Opened 2 years ago
Closed 2 years ago
#1547 closed defect (fixed)
sb_coded_flag non-present inference logic error
Reported by: | swarrington | Owned by: | |
---|---|---|---|
Priority: | critical | Milestone: | |
Component: | spec | Version: | VVC D10 vH |
Keywords: | Cc: | ksuehring, bbross, XiangLi, fbossen, jvet@… |
Description
p.178 definition of inferred value for sb_coded_flag[xS][yS] is as follows:
When sb_coded_flag[ xS ][ yS ] is not present, it is inferred to be equal to 1.
Notably, this is different than HEVC's definition for the inferred value of coded_sub_block_flag[xS][yS]:
When coded_sub_block_flag[ xS ][ yS ] is not present, it is inferred as follows:
– If one or more of the following conditions are true, coded_sub_block_flag[ xS ][ yS ] is inferred to be equal to 1:
– ( xS, yS ) is equal to ( 0, 0 ).
– ( xS, yS ) is equal to ( LastSignificantCoeffX >> 2, LastSignificantCoeffY >> 2 ).
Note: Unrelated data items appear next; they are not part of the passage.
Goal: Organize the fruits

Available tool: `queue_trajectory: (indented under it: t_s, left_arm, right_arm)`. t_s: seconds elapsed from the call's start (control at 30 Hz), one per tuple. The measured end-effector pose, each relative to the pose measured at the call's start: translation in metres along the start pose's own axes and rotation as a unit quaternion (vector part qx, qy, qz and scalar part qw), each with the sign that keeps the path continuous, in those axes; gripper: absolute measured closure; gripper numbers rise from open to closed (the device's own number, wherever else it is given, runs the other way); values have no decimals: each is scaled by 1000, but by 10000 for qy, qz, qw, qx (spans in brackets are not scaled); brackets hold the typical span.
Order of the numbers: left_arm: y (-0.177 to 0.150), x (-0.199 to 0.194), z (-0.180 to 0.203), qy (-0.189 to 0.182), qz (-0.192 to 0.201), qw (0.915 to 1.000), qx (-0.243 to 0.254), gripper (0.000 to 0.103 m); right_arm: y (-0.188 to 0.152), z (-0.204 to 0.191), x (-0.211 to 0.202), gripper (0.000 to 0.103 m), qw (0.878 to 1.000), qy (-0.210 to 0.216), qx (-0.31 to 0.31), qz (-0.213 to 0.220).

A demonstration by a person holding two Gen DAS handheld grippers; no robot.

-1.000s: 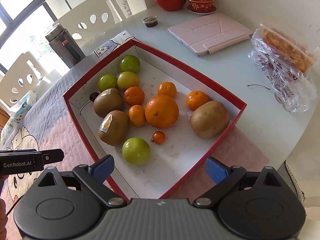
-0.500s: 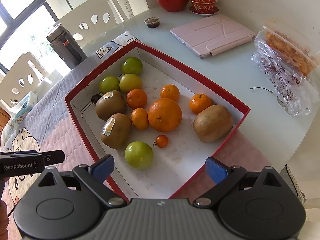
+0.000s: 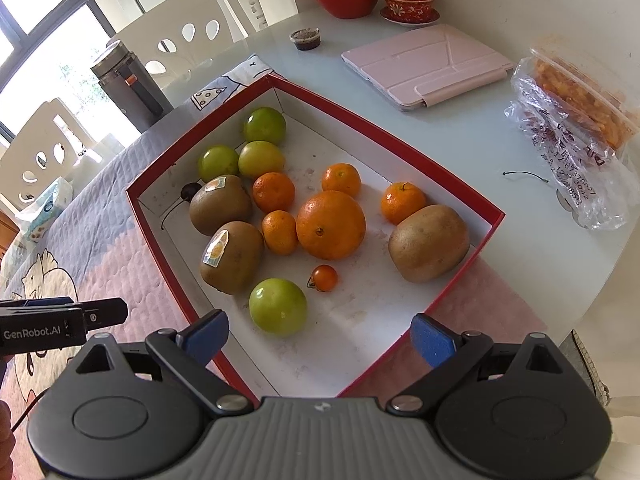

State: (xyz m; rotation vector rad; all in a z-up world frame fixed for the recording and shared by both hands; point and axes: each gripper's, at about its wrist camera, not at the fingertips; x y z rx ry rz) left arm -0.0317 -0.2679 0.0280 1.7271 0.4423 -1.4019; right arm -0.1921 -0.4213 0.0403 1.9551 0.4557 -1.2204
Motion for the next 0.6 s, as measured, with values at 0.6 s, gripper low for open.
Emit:
queue_trajectory:
  t_s: [0.6]
  left_arm:
    - [-14,-1,6,-63,1,9999,158,0]
  right_arm:
    - [-14,3,-3,4,10000,-13,88,-39]
Point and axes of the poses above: each gripper's, at about its wrist camera, not at the fingertips, and x roughly the way its jaws point, z to its right, y to its top, and after that the axes turned 5 degrees about y, right-handed
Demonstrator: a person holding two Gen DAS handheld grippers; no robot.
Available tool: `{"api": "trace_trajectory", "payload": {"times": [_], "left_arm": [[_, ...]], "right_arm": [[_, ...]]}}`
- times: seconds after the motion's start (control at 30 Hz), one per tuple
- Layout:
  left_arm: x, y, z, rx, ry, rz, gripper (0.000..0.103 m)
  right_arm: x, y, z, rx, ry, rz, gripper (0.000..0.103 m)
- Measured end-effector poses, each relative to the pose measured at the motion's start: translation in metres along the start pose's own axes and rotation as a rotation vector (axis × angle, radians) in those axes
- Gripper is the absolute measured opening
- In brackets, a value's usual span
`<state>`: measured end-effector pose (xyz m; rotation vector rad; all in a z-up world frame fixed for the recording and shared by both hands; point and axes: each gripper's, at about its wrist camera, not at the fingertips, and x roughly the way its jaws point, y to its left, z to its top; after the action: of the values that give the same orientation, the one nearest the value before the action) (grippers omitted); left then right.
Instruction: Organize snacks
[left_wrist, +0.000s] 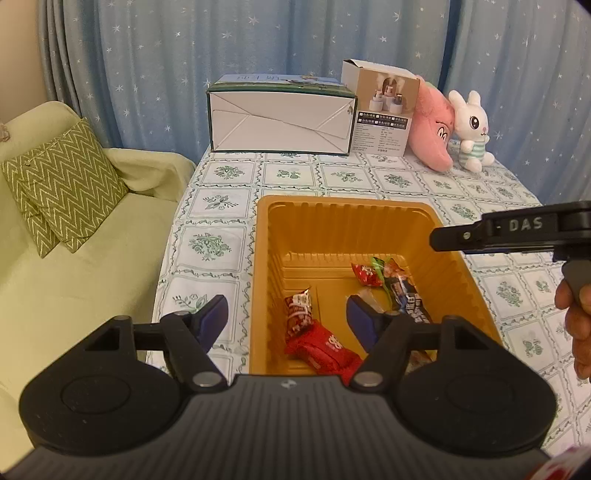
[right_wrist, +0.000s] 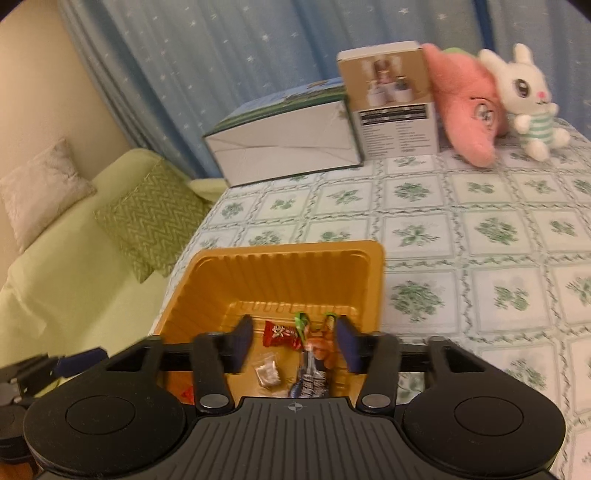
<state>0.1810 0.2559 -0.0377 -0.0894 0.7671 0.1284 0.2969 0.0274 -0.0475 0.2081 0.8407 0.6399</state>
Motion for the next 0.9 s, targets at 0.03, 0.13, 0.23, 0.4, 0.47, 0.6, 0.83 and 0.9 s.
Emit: {"api": "trace_trajectory", "payload": {"times": [0.03, 0.13, 0.23, 0.4, 0.47, 0.6, 0.83, 0.9], "left_arm": [[-0.003, 0.000, -0.001, -0.006, -0.002, -0.001, 0.072], [-0.013, -0.003, -0.006, -0.016, -0.008, -0.002, 0.080], [-0.026, -0.009, -0.011, -0.012, -0.020, 0.004, 0.088], [-0.049, -0.016, -0.022, -0.021, -0.017, 0.007, 0.096], [-0.062, -0.018, -0.027, -0.042, -0.021, 0.009, 0.099], [-0.092, -0.024, -0.035, -0.075, -0.039, 0.019, 0.103], [-0.139, -0.038, -0.050, -0.100, -0.055, 0.040, 0.103], [-0.150, -0.044, -0.056, -0.094, -0.058, 0.045, 0.103]], "right_arm": [[-0.004, -0.001, -0.001, 0.008, -0.003, 0.000, 0.055], [-0.019, -0.002, -0.006, 0.002, -0.004, -0.017, 0.056], [-0.036, 0.001, -0.015, -0.014, -0.001, -0.032, 0.060], [-0.067, 0.007, -0.039, -0.029, 0.026, -0.075, 0.076], [-0.079, 0.007, -0.052, -0.028, 0.040, -0.090, 0.076], [-0.103, 0.011, -0.075, -0.039, 0.053, -0.117, 0.078], [-0.147, 0.021, -0.101, -0.065, 0.041, -0.148, 0.080], [-0.159, 0.021, -0.105, -0.052, 0.039, -0.150, 0.081]]}}
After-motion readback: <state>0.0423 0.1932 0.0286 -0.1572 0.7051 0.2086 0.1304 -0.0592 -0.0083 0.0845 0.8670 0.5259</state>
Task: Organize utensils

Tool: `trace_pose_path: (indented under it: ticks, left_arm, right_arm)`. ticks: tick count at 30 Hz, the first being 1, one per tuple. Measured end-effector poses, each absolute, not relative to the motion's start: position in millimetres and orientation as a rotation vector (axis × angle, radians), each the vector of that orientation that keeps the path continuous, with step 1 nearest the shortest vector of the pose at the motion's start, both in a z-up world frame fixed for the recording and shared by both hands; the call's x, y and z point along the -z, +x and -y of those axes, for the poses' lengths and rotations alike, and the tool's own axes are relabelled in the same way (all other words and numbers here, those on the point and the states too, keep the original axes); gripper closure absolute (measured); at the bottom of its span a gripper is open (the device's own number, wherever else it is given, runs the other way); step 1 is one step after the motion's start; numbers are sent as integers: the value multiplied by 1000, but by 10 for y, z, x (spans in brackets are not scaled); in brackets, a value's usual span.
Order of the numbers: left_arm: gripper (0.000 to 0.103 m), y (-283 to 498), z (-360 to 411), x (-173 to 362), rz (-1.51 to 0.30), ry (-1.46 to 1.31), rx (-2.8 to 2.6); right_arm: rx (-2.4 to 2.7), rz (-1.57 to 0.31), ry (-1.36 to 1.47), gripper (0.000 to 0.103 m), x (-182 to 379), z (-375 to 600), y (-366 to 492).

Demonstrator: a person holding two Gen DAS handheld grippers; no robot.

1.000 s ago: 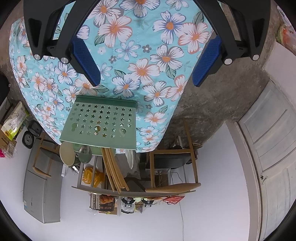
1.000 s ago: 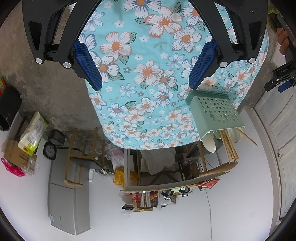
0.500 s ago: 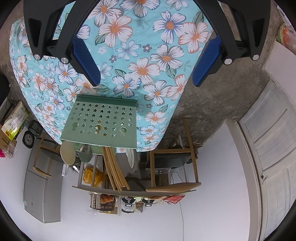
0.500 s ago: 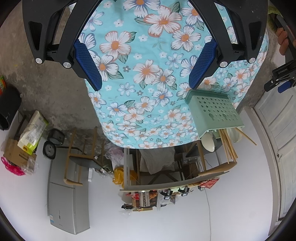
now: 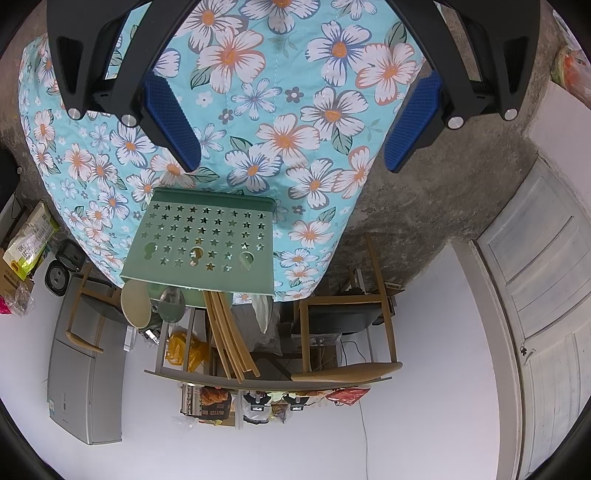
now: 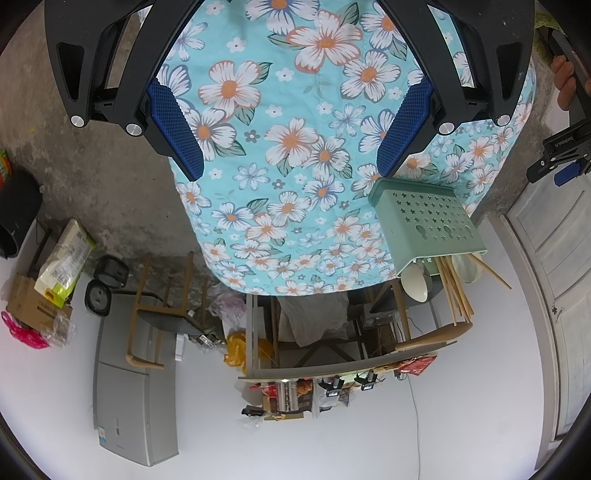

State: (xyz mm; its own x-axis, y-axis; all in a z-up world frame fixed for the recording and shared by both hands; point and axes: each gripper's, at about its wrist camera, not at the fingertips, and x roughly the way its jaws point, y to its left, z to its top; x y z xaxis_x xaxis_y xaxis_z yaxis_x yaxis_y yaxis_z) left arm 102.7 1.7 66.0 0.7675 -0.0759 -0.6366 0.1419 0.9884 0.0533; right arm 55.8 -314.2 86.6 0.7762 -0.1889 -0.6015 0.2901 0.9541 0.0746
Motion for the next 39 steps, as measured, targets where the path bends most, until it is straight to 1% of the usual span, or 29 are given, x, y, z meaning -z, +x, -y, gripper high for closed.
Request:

– Otherwise, coded_sub_block_flag[ xS ][ yS ] is inferred to be equal to 0.
Since sb_coded_flag[xS][yS] is only signaled for subblock indices of (i<lastSubBlock && i > 0) (as per p. 81 table), this implies that sb_coded_flag for subblock indices >= lastSubBlock should be inferred to be 1. This appears to cause unintended behaviour.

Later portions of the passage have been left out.